Over the last week, I have spent a great deal of time in hospital rooms listening to monitoring systems in alarm and observing the problems of poorly designed sensors. I was reminded of the development of large network Operational Support Systems (OSSs) from the 1980‘s and 1990‘s. These systems were designed to improve the availability of network services through rapid fault detection, isolation and repair. In those days, we talked about “alarm storms”... single or correlated events that would generate hundreds or thousands of alarms that were more than operators were capable of analyzing and taking action upon. An example of an event that would generate a large number of alarms is the failure of DC power feeds to a rack of transmission equipment. Hundreds or thousands of circuits passing through this rack would go into alarm. These alarms would be reported from equipment all over the network. The result of alarm storms were overwhelmed network control center personnel, who either couldn’t figure out what the root cause of all the alarms were or who grew fatigued from constant assault of systems in alarm. Overwhelmed operators resulted in poor networks service availability despite the promise of intelligent systems to improve service availability.
So to deal with this problem, alarm categorization, alarm filtering and alarm correlation capabilities were build into these systems. Alarms could be categorized. Minor alarms could be ignored. Circuit failures that could be mapped into the failure of a single board or system were rolled up into one alarm. These capabilities are normal now, however, they had to be learned through experience as networks of intelligent systems scaled up.
Back to the hospital intensive care unit... a single patient has multiple sensors and multiple machines providing services to the patient. Each sensor (heart rate, blood pressure, respiration rate, blood oxygen levels, etc.) generates an alarm when parameters get out of range. Ranges can be customized for each patient, however, some fundamentals do apply. For example, blood oxygen levels below 90% is bad for any patient. Machines providing services, such as an IV machine, go into alarm under a variety of circumstances... for example, if the supply bag is empty, or if the IV tube is blocked. Alarms can be suppressed, however, these machines go back into alarm after a time if the trouble is not resolved.

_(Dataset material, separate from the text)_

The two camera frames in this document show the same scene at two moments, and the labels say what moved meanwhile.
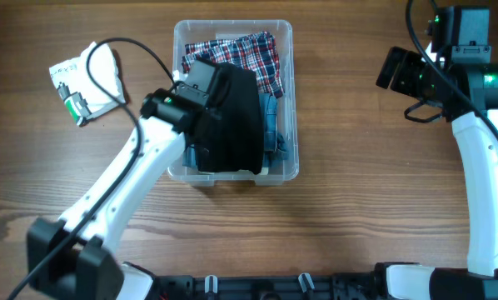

All alarms are not equally life threatening, however, each monitor or machine behaves as if they are. Some sensors are very unreliable and are constantly in alarm. Sometimes, different systems interact with each other to cause alarms. For example, when a Blood Pressure cuff is measuring, it cuts off blood supply to the oxygen sensor on the finger of the same arm, causing an alarm. Nursing staff, like operators at a network control center, learn to ignore unreliable alarms and work around some monitoring system problems, however, it is easy for them to be overwhelmed by alarm overload and miss critical alarms. Integrated alarm monitoring and management systems for intensive care seem to be emerging, however, they still have a long way to go. I found that there was no substitute for a patient advocate, providing an escalation path for the critical problems that get lost in the noise.
What’s your experience with monitoring, alarm management and intelligent systems?